The fishing here isn’t always good. I have walked back to the car in the murky twilight frustrated (and skunked) after fishing diligently for hours through what seemed to be rather favorable conditions more than once. Other times, when the weather and water levels have been less than what might be called ideal, armed with nothing more than a well-I’m-here-anyway-so-I-might-as-well-go-fishing attitude, I’ve been pleasantly surprised with an evening of excellent fishing. If the adage “Hey, that’s fishing” needed any more evidential support, my experiences here would add to its validity–but I think since so many generations of fishermen have used the phrase, it's probably not in danger of becoming obsolete.

Fishermen from all over the lower forty-eight flock to this quiet little river in the northern woods in the latter half of June to try their luck during the hexagenia mayfly hatch. If you haven’t heard of hexagenia fishing (hex for short), the basic gist of the thing is that you have a very good chance of connecting with a very large wild brown trout on a dry fly. The only catch is, all your fishing will be done in the dark. You’ll be craning your neck as you listen for the sound of feeding fish in a river you can’t see as you try to catch them with a fly that you pray isn’t hopelessly tangled in your leader or dragging unnaturally across the barely visible surface of the water. Some people even spend hundreds of dollars to hire a guide for this experience, not to mention the dough they dole out to owners of local motels, gas station clerks for copious volumes of light domestic beer, waiters and waitresses for homey diner food, and fly shop owners for a couple dozen “hot” flies. These are the same type of people who say things like “I could never justify spending all that money to go on a tropical cruise.” I don’t blame them for this, because once you’ve had some success with this electric nighttime fishing endeavor, you’ll probably think of a cruise in the Caribbean as rather dull. And besides, I’ve never met someone that was completely consistent and rational in their attitudes and behaviors. I’m not sure I’d want to. If such a machine-like person does exist, I don’t think I would find them on a trout stream–and that’s fine by me. Trout certainly tend to be only mildly consistent in their behavior, so it's probably only natural that that’s all fishermen seem to be capable of too. 

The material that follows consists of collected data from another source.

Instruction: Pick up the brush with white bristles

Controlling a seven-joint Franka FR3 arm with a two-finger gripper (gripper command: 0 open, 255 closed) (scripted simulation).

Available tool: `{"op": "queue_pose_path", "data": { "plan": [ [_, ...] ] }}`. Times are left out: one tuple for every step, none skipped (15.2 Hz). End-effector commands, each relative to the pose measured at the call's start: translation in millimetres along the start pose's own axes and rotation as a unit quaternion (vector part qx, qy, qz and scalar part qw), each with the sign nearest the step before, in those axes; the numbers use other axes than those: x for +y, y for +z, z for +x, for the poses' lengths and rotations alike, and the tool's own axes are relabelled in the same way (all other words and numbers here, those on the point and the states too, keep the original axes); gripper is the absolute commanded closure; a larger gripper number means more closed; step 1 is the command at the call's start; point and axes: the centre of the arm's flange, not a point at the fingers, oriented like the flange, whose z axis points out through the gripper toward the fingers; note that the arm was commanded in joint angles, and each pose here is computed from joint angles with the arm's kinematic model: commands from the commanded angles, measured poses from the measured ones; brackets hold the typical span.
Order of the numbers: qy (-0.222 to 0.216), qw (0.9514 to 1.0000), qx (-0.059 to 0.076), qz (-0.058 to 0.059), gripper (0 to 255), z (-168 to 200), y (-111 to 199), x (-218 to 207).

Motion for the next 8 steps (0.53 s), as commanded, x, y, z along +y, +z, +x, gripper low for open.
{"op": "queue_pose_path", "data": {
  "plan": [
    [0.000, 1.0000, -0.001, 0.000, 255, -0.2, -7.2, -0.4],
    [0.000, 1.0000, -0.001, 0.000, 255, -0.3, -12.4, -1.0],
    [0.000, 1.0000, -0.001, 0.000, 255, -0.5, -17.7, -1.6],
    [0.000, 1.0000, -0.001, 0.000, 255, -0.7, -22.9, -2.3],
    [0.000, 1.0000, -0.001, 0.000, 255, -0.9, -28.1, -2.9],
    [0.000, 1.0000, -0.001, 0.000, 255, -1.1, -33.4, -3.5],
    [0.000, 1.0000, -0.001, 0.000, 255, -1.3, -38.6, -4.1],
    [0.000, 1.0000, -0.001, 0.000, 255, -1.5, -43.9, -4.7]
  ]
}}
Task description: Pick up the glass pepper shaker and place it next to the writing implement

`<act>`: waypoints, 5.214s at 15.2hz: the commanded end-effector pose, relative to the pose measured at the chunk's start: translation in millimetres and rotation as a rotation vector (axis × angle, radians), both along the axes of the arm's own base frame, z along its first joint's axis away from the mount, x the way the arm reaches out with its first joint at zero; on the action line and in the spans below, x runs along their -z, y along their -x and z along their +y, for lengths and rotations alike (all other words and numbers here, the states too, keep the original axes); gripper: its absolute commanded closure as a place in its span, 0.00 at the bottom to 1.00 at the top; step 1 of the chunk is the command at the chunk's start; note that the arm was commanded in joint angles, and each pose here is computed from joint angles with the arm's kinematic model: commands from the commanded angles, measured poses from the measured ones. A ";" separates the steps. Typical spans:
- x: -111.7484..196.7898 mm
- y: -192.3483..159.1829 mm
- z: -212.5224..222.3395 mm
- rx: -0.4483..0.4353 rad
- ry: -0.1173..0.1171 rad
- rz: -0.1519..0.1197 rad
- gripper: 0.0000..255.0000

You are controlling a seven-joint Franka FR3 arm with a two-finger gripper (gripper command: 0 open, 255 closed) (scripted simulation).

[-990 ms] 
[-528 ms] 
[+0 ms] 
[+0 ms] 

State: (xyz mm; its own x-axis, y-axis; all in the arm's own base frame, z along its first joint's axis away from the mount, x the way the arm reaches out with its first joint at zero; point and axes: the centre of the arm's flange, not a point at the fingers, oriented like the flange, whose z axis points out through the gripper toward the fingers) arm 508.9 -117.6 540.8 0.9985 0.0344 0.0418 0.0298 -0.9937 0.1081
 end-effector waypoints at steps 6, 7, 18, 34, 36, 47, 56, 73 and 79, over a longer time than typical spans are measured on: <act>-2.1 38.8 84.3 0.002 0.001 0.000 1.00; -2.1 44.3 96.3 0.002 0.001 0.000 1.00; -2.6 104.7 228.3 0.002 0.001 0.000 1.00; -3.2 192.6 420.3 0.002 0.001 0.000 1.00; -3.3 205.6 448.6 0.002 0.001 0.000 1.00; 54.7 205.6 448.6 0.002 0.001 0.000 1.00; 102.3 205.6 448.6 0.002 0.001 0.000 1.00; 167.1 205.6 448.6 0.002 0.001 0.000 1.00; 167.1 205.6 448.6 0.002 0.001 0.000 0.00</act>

What really sets the Au Sable River and town of Grayling apart from other outdoor destinations, I think, doesn’t have so much to do with its fishing as it does with its geography and symbolic position in the minds of outdoor types. The vast majority of Michiganders reside in the far Southern part of the state. In fact, the six counties that comprise the greater Detroit area boast a population of more than four million people–almost half of Michigan’s total population of ten million. The human density declines precipitously as you move North of the capital of Lansing. Industrial plants and apartment complexes give way to cornfields and small agricultural towns. Keep traveling North, and eventually, you’ll find yourself “up North” in the sense that Michiganders understand. There isn’t an exact line where the bleak land of copy-paste suburban  life ends and the wild deciduous and coniferous forests full of various game species and cool rivers born of groundwater springs begin. At some point in your journey, you simply recognize that you can’t remember the last time you saw a sign for a fast-food restaurant or the last cornfield you passed through. If you had to put a pin in a map, my childhood town of Clare might be your best bet for demarcating the Southern border of this “place.” Clare is often called “the gateway to the North,” and I think this is justified. You typically don’t go any farther North than this unless you are doing something characteristically Northern: fishing, hunting, hiking, camping, off-roading, boating, snowmobiling, drinking, or some combination of those items. It seems like “up North” is probably equal parts geographical and psychological. I think that it is this unique spatial and mental juxtaposition between the urban and “up North” parts of Michigan that makes Grayling and the woods and water that surround it so alluring to Midwestern outdoor types. Sure, going to a remote Alaskan fly-in lodge to fish for large chinook salmon fresh from the Pacific would probably be more of a thrill than trying to outwit the educated and often (though not always) smallish trout found in Michigan rivers. However, these rivers are infinitely more accessible than a fly-in lodge for those without excessive means or free time. The only obstacles standing between an outdoor-loving Detroit insurance salesman and his favorite pool in the “holy water” section of the Au Sable are a few bucks in gas money and three-and-a-half hours in the driver's seat.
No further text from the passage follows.